Canvas LMS breach: don’t ignore phishing emails right now
If your school or institution uses Canvas, this is probably worth paying attention to.
Canvas/Instructure was hit by ShinyHunters, and the group claimed it had stolen a huge amount of data from thousands of institutions. The numbers being reported vary a bit, but the claim is roughly thousands of schools and several terabytes of data.
The exposed data reportedly includes things like names, email addresses, student ID numbers, course information, enrollment details, and messages between students and teachers.
Instructure says it has not found evidence that passwords, financial details, government IDs, or dates of birth were taken. They also said they reached an agreement with the hackers and received confirmation that the stolen data was destroyed.
That sounds reassuring, but I would still be careful. The bigger issue now is phishing.
If attackers have course names, instructor names, school emails, and message context, they can send emails that look very believable. Not the usual obvious scam emails. More like:
“Your assignment was flagged”
“Canvas login required”
“Message from your instructor”
“Update your student account”
“Review your course access”
What I’d do for the next few weeks:
Don’t click Canvas links from emails. Go directly to your school’s website or Canvas login page.

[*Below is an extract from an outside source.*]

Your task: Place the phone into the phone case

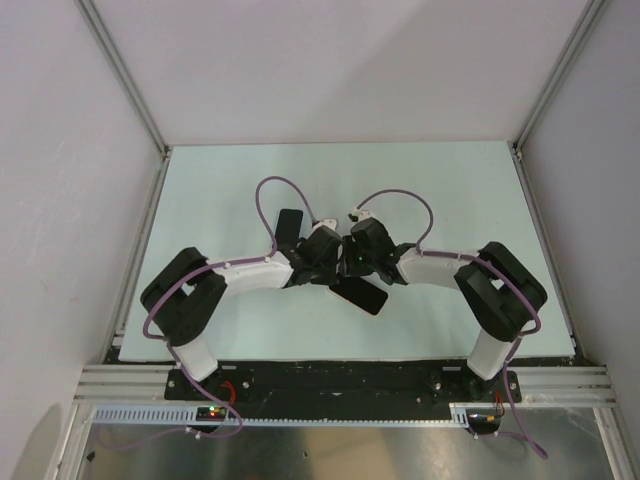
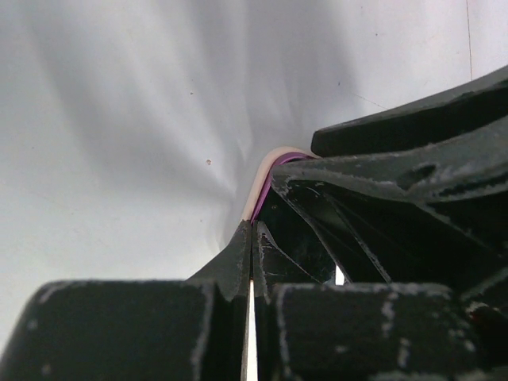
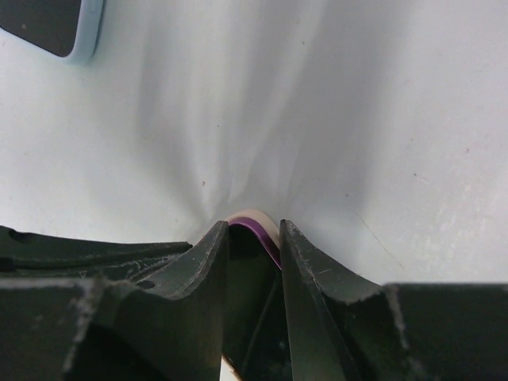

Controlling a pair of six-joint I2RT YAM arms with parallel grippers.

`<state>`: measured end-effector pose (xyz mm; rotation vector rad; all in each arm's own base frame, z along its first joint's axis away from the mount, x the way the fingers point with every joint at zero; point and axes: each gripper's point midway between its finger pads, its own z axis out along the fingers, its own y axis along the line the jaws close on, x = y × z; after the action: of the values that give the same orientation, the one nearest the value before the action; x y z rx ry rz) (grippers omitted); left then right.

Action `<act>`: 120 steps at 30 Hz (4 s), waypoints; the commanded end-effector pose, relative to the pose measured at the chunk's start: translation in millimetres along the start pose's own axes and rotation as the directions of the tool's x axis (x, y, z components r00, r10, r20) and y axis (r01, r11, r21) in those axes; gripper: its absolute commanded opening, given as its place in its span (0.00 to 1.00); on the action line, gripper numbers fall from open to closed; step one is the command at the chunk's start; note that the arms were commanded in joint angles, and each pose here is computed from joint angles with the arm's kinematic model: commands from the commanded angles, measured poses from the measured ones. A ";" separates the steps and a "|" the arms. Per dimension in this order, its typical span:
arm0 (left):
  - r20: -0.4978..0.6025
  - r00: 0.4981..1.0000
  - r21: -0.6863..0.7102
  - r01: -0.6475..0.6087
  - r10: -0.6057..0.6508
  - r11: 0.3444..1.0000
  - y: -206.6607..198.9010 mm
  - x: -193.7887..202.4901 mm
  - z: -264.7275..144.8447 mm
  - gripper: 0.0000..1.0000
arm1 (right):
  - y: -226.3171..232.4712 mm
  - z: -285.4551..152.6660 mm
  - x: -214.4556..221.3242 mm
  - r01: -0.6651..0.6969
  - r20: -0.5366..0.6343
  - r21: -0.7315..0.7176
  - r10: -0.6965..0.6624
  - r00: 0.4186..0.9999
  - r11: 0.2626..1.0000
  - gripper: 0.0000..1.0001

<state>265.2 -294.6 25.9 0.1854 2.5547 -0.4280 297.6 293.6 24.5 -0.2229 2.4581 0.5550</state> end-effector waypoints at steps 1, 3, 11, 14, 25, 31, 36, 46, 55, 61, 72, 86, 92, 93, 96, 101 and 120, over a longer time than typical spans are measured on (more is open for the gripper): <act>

Turn on MFA if you haven’t already.
Be suspicious of any email that creates urgency around assignments, grades, login issues, or account access.
If you had sensitive conversations inside Canvas, assume there is a chance they were seen.
And for official updates, use Instructure’s incident page instead of random screenshots or reposts.
Not trying to panic anyone. Just saying this is exactly the kind of breach that can lead to very convincing phishing attempts.